Un seuil symbolique mais révélateur
La dette publique américaine atteint désormais plus de 100 % du PIB, soit environ 31 200 milliards de dollars. Concrètement, cela équivaut à la richesse produite par l’ensemble du pays sur une année. Si ce seuil reste avant tout symbolique, il illustre néanmoins une tendance préoccupante pour de nombreux économistes.
Une progression continue de l’endettement
Ce niveau dépasse déjà celui enregistré en 2020, au plus fort de la pandémie de Covid-19. Il se rapproche également du pic historique observé durant la Seconde Guerre mondiale. En cause : un déséquilibre persistant entre les dépenses publiques et les recettes fiscales, l’État fédéral dépensant chaque année davantage qu’il ne perçoit.
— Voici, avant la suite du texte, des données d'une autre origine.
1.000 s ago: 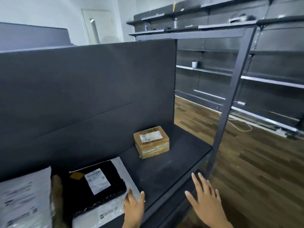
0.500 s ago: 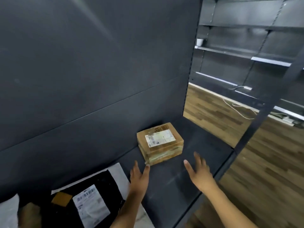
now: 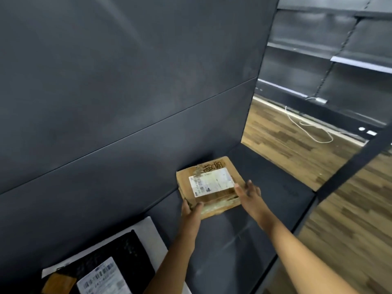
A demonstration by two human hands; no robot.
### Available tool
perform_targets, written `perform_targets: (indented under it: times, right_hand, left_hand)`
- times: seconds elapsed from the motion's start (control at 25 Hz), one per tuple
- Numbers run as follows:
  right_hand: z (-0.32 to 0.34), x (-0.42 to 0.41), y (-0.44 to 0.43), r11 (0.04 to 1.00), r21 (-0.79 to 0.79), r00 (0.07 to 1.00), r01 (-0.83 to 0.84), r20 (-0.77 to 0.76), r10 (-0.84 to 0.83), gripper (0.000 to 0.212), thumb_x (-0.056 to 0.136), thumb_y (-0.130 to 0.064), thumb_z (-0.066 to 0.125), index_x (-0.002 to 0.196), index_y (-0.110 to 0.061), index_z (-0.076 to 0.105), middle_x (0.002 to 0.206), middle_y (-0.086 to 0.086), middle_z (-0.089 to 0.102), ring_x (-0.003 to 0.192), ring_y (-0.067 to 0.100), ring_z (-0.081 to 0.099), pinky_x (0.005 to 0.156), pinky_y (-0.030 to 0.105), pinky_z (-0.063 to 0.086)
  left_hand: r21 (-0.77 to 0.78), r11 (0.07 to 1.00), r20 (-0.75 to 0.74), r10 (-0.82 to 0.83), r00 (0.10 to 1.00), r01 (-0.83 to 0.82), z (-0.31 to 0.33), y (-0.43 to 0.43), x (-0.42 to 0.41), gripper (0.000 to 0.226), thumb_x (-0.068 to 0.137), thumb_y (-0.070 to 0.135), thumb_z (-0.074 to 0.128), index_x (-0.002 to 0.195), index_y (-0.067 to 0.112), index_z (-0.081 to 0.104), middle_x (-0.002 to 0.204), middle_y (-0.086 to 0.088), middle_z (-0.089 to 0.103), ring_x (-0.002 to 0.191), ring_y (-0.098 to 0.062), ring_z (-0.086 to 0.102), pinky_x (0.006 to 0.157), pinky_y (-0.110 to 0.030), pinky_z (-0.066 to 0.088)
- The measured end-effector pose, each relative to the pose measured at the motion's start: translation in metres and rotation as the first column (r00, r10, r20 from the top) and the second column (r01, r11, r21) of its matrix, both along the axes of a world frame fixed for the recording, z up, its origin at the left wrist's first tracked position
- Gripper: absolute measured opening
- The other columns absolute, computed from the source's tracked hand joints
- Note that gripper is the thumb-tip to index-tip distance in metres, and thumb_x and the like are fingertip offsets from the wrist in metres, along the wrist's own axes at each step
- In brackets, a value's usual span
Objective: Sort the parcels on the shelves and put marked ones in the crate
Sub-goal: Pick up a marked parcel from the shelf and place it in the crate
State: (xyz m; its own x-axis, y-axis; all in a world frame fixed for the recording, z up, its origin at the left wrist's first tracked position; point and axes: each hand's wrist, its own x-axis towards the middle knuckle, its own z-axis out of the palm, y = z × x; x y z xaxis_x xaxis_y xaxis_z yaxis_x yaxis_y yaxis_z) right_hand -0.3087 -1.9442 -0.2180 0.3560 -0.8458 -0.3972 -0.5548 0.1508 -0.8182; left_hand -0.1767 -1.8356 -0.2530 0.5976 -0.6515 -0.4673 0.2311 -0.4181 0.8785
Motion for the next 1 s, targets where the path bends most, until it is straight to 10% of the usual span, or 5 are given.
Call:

Une confiance encore solide des investisseurs
Malgré cette situation, les États-Unis continuent d’attirer facilement les investisseurs. Les bons du Trésor américain restent perçus comme des placements sûrs sur les marchés financiers internationaux.
Le poids croissant des intérêts
Mais cette dette a un coût. Le pays consacre déjà près de 88 milliards de dollars par mois au paiement des intérêts, un montant qui dépasse les budgets de secteurs majeurs comme la défense ou l’éducation. Une charge financière appelée à augmenter si l’endettement poursuit sa progression.